WORK REQUEST.
Retype exactly the lines that run from the start of the data to the line holding "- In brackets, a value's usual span", including both, and only those.
---
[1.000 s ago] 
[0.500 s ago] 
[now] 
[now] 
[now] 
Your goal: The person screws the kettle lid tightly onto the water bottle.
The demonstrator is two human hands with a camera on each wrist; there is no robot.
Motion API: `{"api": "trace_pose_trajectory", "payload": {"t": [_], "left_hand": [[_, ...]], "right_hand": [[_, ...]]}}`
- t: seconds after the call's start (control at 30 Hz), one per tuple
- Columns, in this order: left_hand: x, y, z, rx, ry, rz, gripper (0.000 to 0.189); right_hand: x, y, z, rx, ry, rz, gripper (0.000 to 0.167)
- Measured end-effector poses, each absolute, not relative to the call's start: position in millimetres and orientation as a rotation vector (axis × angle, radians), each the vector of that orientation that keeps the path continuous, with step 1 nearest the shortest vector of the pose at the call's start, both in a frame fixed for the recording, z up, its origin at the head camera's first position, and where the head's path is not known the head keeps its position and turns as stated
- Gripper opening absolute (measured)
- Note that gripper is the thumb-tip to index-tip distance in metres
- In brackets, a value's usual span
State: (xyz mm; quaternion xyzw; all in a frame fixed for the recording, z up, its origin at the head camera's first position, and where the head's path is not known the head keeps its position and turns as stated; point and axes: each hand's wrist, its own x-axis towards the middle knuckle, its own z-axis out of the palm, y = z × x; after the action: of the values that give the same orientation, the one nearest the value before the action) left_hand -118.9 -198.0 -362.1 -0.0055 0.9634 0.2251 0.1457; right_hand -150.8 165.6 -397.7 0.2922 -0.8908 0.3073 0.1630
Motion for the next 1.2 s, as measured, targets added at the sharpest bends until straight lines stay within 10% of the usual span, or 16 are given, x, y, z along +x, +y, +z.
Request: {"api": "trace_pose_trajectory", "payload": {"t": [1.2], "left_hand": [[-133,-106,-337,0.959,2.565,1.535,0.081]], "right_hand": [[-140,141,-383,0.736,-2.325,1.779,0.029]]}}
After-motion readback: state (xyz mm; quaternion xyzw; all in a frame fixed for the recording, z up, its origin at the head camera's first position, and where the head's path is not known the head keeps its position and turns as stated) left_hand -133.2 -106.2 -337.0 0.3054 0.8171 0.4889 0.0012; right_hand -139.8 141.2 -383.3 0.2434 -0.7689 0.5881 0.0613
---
ANSWER AREA.
[1.000 s ago] 
[0.500 s ago] 
[now] 
[now] 
[now] 
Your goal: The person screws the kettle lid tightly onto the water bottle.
The demonstrator is two human hands with a camera on each wrist; there is no robot.
Motion API: `{"api": "trace_pose_trajectory", "payload": {"t": [_], "left_hand": [[_, ...]], "right_hand": [[_, ...]]}}`
- t: seconds after the call's start (control at 30 Hz), one per tuple
- Columns, in this order: left_hand: x, y, z, rx, ry, rz, gripper (0.000 to 0.189); right_hand: x, y, z, rx, ry, rz, gripper (0.000 to 0.167)
- Measured end-effector poses, each absolute, not relative to the call's start: position in millimetres and orientation as a rotation vector (axis × angle, radians), each the vector of that orientation that keeps the path continuous, with step 1 nearest the shortest vector of the pose at the call's start, both in a frame fixed for the recording, z up, its origin at the head camera's first position, and where the head's path is not known the head keeps its position and turns as stated
- Gripper opening absolute (measured)
- Note that gripper is the thumb-tip to index-tip distance in metres
- In brackets, a value's usual span

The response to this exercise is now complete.